◆ WHAT TO WORK ON
Starting with the first line, output the data exactly, through to the last line.
====== DATA EXCERPTS ======
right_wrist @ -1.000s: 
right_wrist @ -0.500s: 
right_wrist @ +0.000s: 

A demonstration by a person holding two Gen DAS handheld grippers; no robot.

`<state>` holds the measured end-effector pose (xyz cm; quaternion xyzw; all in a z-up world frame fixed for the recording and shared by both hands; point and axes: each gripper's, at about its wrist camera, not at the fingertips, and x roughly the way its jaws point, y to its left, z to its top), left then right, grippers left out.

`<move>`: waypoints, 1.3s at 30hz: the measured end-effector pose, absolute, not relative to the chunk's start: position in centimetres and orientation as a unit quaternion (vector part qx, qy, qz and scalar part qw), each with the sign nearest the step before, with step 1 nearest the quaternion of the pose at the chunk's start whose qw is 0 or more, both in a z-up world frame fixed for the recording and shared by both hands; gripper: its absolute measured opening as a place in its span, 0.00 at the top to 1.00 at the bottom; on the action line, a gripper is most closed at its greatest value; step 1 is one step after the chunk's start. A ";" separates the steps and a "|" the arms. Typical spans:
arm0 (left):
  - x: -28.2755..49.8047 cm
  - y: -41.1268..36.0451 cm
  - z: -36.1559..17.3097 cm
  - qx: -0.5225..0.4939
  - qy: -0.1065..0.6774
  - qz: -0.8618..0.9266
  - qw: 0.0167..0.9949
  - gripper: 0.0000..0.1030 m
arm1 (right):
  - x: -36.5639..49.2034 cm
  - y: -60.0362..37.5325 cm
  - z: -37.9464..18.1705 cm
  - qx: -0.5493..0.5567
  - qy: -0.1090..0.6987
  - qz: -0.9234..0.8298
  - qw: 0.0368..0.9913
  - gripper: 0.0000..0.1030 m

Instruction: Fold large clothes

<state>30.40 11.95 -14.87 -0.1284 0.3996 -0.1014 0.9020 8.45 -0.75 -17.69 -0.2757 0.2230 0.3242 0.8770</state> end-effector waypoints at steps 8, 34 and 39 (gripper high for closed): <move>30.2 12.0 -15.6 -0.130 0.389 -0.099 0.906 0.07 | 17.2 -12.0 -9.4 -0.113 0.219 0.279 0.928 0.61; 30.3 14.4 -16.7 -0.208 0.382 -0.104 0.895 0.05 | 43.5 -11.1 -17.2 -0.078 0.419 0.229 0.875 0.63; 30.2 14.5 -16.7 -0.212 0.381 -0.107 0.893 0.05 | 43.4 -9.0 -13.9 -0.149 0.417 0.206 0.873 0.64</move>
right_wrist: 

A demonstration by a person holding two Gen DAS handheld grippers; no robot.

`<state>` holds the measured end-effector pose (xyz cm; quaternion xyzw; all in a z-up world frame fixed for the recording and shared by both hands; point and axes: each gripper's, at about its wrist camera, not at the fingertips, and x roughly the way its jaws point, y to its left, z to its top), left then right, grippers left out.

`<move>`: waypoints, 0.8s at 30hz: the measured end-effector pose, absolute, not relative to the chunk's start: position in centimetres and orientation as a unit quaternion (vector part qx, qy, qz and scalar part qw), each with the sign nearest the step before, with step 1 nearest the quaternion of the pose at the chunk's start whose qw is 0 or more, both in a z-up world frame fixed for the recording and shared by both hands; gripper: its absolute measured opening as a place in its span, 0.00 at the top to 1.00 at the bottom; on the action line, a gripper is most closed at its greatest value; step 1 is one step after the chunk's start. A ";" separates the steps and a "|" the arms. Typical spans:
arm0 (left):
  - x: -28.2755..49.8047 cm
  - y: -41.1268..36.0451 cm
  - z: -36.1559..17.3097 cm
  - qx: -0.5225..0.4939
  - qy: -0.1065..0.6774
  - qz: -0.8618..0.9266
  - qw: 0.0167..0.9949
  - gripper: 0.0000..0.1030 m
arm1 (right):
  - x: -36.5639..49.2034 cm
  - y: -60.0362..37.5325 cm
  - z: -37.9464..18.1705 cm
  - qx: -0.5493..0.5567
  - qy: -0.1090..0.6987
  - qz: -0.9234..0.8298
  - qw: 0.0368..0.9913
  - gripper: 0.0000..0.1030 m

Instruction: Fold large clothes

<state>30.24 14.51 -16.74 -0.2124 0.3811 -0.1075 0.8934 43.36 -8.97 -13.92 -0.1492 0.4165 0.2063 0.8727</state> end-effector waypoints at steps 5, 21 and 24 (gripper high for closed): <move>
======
◆ YOUR SOLUTION
right_wrist @ -1.000s: 
right_wrist @ -0.500s: 
right_wrist @ +0.000s: 

A demonstration by a person holding two Gen DAS handheld grippers; no robot.

`<state>` holds the measured end-effector pose (xyz cm; quaternion xyzw; all in a z-up world frame fixed for the recording and shared by both hands; point and axes: each gripper's, at about its wrist camera, not at the fingertips, and x roughly the way its jaws point, y to its left, z to its top), left then right, grippers left out.

`<move>`: waypoints, 1.3s at 30hz: the measured end-effector pose, absolute, not relative to the chunk's start: position in centimetres and orientation as a unit quaternion (vector part qx, qy, qz and scalar part qw), each with the sign nearest the step before, with step 1 nearest the quaternion of the pose at the chunk's start whose qw is 0 or more, both in a z-up world frame fixed for the recording and shared by both hands; gripper: its absolute measured opening as a place in its span, 0.00 at the top to 1.00 at the bottom; on the action line, a gripper is most closed at its greatest value; step 1 is one step after the chunk's start. A ";" separates the steps and a "|" the arms. Typical spans:
arm0 (left):
  - x: -28.2755..49.8047 cm
  - y: -41.1268..36.0451 cm
  - z: -36.1559..17.3097 cm
  - qx: -0.5225..0.4939
  - qy: -0.1065..0.6774
  - qz: -0.8618..0.9266
  - qw: 0.0167..0.9949
  - gripper: 0.0000..0.1030 m
arm1 (right):
  - x: -36.5639..49.2034 cm
  - y: -60.0362..37.5325 cm
  - z: -37.9464..18.1705 cm
  - qx: -0.5493..0.5567
  - qy: -0.1090..0.6987
  - qz: -0.9234..0.8298
  - qw: 0.0368..0.9913
  - gripper: 0.0000..0.1030 m

Instruction: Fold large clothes

<state>30.40 11.95 -14.87 -0.1284 0.3996 -0.1014 0.9020 8.45 -0.75 -17.69 -0.2757 0.2230 0.3242 0.8770</state> end-effector waypoints at steps 8, 34 and 39 (gripper high for closed): <move>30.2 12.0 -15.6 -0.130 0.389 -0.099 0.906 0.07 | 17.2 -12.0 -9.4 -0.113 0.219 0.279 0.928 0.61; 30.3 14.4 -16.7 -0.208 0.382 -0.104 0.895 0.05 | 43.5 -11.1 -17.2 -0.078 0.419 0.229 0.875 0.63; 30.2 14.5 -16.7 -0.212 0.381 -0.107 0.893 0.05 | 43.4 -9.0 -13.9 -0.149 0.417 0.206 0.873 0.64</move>
right_wrist: 

A demonstration by a person holding two Gen DAS handheld grippers; no robot.

`<state>` holds the measured end-effector pose (xyz cm; quaternion xyzw; all in a z-up world frame fixed for the recording and shared by both hands; point and axes: each gripper's, at about its wrist camera, not at the fingertips, and x roughly the way its jaws point, y to its left, z to its top), left then right, grippers left out.

`<move>`: waypoints, 0.8s at 30hz: the measured end-effector pose, absolute, not relative to the chunk's start: position in centimetres and orientation as a unit quaternion (vector part qx, qy, qz and scalar part qw), each with the sign nearest the step before, with step 1 nearest the quaternion of the pose at the chunk's start whose qw is 0 or more, both in a z-up world frame fixed for the recording and shared by both hands; gripper: its absolute measured opening as a place in its span, 0.00 at the top to 1.00 at the bottom; on the action line, a gripper is most closed at its greatest value; step 1 is one step after the chunk's start. A ";" separates the steps and a "|" the arms. Typical spans:
arm0 (left):
  - x: -28.2755..49.8047 cm
  - y: -41.1268..36.0451 cm
  - z: -36.1559..17.3097 cm
  - qx: -0.5225..0.4939
  - qy: -0.1065..0.6774
  - qz: -0.8618..0.9266
  - qw: 0.0167..0.9949
  - gripper: 0.0000..0.1030 m
arm1 (right):
  - x: -36.5639..49.2034 cm
  - y: -60.0362..37.5325 cm
  - z: -37.9464..18.1705 cm
  - qx: -0.5493..0.5567
  - qy: -0.1090..0.6987
  - qz: -0.9234..0.8298
  - qw: 0.0368..0.9913
  - gripper: 0.0000..0.1030 m

Instruction: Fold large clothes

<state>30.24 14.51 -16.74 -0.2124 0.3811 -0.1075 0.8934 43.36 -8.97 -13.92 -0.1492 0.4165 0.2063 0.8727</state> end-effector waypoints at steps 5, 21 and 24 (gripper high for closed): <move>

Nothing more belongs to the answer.